Stored items:
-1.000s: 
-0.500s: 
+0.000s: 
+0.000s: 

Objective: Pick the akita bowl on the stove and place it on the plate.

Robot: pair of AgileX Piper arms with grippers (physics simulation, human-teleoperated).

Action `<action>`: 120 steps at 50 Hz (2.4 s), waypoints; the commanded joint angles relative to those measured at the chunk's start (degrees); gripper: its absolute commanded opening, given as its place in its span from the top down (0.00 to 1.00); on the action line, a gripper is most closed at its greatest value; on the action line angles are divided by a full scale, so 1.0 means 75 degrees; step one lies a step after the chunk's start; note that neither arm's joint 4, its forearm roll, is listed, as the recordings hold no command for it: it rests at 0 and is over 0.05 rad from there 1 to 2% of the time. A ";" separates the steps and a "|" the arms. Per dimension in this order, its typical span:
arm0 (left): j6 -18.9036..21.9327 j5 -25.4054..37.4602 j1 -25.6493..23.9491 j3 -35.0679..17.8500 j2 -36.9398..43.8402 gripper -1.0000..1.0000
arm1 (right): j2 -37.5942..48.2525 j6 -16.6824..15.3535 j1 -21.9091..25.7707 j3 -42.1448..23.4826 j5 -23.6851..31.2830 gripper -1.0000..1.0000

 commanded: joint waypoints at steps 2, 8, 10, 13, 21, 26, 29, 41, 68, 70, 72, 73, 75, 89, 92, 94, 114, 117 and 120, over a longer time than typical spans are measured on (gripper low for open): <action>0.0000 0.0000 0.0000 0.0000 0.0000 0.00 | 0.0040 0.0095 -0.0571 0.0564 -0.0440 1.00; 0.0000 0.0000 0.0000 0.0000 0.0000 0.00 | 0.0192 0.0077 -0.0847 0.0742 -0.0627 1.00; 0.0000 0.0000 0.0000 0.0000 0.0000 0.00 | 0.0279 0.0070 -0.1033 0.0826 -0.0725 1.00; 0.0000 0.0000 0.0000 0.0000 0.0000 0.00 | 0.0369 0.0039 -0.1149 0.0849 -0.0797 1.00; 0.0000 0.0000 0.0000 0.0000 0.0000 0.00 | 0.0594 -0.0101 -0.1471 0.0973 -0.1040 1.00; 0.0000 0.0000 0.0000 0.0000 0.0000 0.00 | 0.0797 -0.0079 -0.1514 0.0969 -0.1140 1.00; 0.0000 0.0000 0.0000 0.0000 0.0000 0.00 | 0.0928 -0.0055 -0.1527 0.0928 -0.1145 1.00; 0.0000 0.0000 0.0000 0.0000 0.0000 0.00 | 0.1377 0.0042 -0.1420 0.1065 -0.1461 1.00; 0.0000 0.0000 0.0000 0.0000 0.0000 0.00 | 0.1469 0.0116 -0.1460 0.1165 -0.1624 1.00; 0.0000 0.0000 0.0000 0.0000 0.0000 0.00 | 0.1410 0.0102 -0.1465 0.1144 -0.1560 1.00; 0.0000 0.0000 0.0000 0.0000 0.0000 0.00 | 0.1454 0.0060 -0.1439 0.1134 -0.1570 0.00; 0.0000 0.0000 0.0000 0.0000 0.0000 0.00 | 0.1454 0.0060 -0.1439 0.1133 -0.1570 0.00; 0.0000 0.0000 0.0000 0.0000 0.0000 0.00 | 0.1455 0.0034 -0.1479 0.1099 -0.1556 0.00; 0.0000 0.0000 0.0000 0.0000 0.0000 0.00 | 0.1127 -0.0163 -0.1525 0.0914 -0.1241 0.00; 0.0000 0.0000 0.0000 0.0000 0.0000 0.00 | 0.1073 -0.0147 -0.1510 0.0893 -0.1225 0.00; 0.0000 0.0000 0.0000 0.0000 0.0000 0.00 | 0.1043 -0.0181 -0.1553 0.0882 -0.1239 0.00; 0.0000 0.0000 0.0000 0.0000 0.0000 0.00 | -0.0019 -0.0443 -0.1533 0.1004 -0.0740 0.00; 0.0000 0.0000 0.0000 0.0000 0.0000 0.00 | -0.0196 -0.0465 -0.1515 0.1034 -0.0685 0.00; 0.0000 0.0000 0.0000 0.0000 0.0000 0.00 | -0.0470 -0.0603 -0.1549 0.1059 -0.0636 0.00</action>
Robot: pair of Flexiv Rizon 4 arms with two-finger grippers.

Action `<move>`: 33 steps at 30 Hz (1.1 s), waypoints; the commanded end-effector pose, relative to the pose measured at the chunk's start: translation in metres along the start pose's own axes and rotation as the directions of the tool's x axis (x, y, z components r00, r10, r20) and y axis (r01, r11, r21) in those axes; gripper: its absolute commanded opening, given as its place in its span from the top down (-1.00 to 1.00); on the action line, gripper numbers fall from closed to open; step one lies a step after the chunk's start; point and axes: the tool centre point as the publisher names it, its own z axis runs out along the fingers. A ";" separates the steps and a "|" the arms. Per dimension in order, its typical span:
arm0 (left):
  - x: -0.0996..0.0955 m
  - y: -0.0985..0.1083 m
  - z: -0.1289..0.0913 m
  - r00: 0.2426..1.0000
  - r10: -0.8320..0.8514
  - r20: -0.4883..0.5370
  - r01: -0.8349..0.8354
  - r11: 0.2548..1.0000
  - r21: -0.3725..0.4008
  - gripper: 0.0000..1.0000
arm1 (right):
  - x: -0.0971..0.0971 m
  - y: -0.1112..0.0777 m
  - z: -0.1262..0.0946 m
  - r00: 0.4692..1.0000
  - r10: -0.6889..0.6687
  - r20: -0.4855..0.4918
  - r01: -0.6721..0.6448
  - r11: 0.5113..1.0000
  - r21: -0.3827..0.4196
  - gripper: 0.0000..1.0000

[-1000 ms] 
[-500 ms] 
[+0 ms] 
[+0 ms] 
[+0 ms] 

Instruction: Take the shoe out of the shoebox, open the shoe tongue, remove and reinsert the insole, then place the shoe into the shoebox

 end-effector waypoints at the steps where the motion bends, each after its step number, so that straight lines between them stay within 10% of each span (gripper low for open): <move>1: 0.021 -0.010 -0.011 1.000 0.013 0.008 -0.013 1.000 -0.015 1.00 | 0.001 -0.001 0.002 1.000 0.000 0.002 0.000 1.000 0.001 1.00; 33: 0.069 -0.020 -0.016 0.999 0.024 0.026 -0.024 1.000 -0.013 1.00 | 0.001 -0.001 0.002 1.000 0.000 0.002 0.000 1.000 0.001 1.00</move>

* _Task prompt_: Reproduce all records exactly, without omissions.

* _Output for this task_:
-1.000s: 
-0.500s: 
+0.000s: 
+0.000s: 

Objective: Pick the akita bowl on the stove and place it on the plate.

Robot: pair of AgileX Piper arms with grippers (physics simulation, human-teleoperated).

Action `<action>`: 120 steps at 50 Hz (2.4 s), waypoints; the commanded joint angles relative to those measured at the chunk's start (degrees); gripper: its absolute commanded opening, given as its place in its span from the top down (0.00 to 1.00); on the action line, a gripper is most closed at its greatest value; on the action line angles are divided by a full scale, so 1.0 means 75 degrees; step one lies a step after the chunk's start; note that neither arm's joint 4, its forearm roll, is listed, as the recordings hold no command for it: it rests at 0 and is over 0.05 rad from there 1 to 2% of the time. A ";" separates the steps and a "|" the arms. Per dimension in this order, its typical span:
arm0 (left): j6 -18.9036..21.9327 j5 -25.4054..37.4602 j1 -25.6493..23.9491 j3 -35.0679..17.8500 j2 -36.9398..43.8402 gripper -1.0000..1.0000
arm1 (right): j2 -37.5942..48.2525 j6 -16.6824..15.3535 j1 -21.9091..25.7707 j3 -42.1448..23.4826 j5 -23.6851..31.2830 gripper -1.0000..1.0000

 commanded: joint waypoints at steps 2, 8, 10, 13, 21, 26, 29, 41, 68, 70, 72, 73, 75, 89, 92, 94, 114, 117 and 120, over a longer time than typical spans are measured on (gripper low for open): <action>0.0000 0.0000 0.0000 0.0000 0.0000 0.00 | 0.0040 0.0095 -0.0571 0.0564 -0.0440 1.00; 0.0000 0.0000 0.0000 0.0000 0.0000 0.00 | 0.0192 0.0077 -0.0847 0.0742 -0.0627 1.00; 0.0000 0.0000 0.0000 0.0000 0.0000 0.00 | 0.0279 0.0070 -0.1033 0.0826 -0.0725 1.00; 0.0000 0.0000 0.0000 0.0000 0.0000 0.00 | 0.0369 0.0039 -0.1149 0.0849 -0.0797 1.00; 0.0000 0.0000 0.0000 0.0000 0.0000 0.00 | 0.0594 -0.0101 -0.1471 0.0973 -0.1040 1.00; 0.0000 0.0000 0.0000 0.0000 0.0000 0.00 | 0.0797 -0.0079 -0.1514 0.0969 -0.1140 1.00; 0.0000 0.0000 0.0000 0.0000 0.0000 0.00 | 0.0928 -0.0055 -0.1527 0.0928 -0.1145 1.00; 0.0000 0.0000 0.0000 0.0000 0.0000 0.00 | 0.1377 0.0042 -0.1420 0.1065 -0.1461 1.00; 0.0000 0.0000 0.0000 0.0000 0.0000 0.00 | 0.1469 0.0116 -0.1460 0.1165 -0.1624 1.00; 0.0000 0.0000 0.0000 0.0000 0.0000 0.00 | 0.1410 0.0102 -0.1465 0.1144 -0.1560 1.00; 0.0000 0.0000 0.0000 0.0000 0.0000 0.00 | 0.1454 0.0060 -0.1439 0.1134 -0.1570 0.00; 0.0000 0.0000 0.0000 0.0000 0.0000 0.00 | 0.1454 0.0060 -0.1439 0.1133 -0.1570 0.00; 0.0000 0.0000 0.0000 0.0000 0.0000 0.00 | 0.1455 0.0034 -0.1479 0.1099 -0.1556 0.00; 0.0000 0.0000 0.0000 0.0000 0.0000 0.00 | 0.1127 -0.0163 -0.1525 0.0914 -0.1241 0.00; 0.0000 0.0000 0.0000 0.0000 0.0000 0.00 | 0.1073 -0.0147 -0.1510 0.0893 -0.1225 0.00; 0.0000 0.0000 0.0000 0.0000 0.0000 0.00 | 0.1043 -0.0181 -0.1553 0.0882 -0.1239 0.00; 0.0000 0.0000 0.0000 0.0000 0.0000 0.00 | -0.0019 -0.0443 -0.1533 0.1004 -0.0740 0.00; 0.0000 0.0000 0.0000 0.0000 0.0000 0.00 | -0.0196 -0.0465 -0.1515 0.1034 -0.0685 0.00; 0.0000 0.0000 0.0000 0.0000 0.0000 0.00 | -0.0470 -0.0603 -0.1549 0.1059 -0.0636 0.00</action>
Robot: pair of Flexiv Rizon 4 arms with two-finger grippers.

Action `<move>`: 33 steps at 30 Hz (1.1 s), waypoints; the commanded end-effector pose, relative to the pose measured at the chunk's start: translation in metres along the start pose's own axes and rotation as the directions of the tool's x axis (x, y, z components r00, r10, r20) and y axis (r01, r11, r21) in those axes; gripper: its absolute commanded opening, given as its place in its span from the top down (-1.00 to 1.00); on the action line, gripper numbers fall from closed to open; step one lies a step after the chunk's start; point and axes: the tool centre point as the publisher names it, its own z axis runs out along the fingers. A ";" separates the steps and a "|" the arms. Per dimension in order, its typical span:
arm0 (left):
  - x: -0.0996..0.0955 m
  - y: -0.0985..0.1083 m
  - z: -0.1289..0.0913 m
  - r00: 0.2426..1.0000
  - r10: -0.8320..0.8514
  - r20: -0.4883..0.5370
  - r01: -0.8349..0.8354
  - r11: 0.2548..1.0000
  - r21: -0.3725..0.4008
  - gripper: 0.0000..1.0000
arm1 (right):
  - x: -0.0971..0.0971 m
  - y: -0.1112..0.0777 m
  - z: -0.1262..0.0946 m
  - r00: 0.4692..1.0000
  - r10: -0.6889..0.6687
  - r20: -0.4855..0.4918
  - r01: -0.6721..0.6448
  - r11: 0.5113..1.0000
  - r21: -0.3827..0.4196
  - gripper: 0.0000..1.0000

[-1000 ms] 
[-500 ms] 
[+0 ms] 
[+0 ms] 
[+0 ms] 

Instruction: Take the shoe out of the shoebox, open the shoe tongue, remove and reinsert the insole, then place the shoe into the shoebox

 end-effector waypoints at the steps where the motion bends, each after its step number, so that straight lines between them stay within 10% of each span (gripper low for open): <move>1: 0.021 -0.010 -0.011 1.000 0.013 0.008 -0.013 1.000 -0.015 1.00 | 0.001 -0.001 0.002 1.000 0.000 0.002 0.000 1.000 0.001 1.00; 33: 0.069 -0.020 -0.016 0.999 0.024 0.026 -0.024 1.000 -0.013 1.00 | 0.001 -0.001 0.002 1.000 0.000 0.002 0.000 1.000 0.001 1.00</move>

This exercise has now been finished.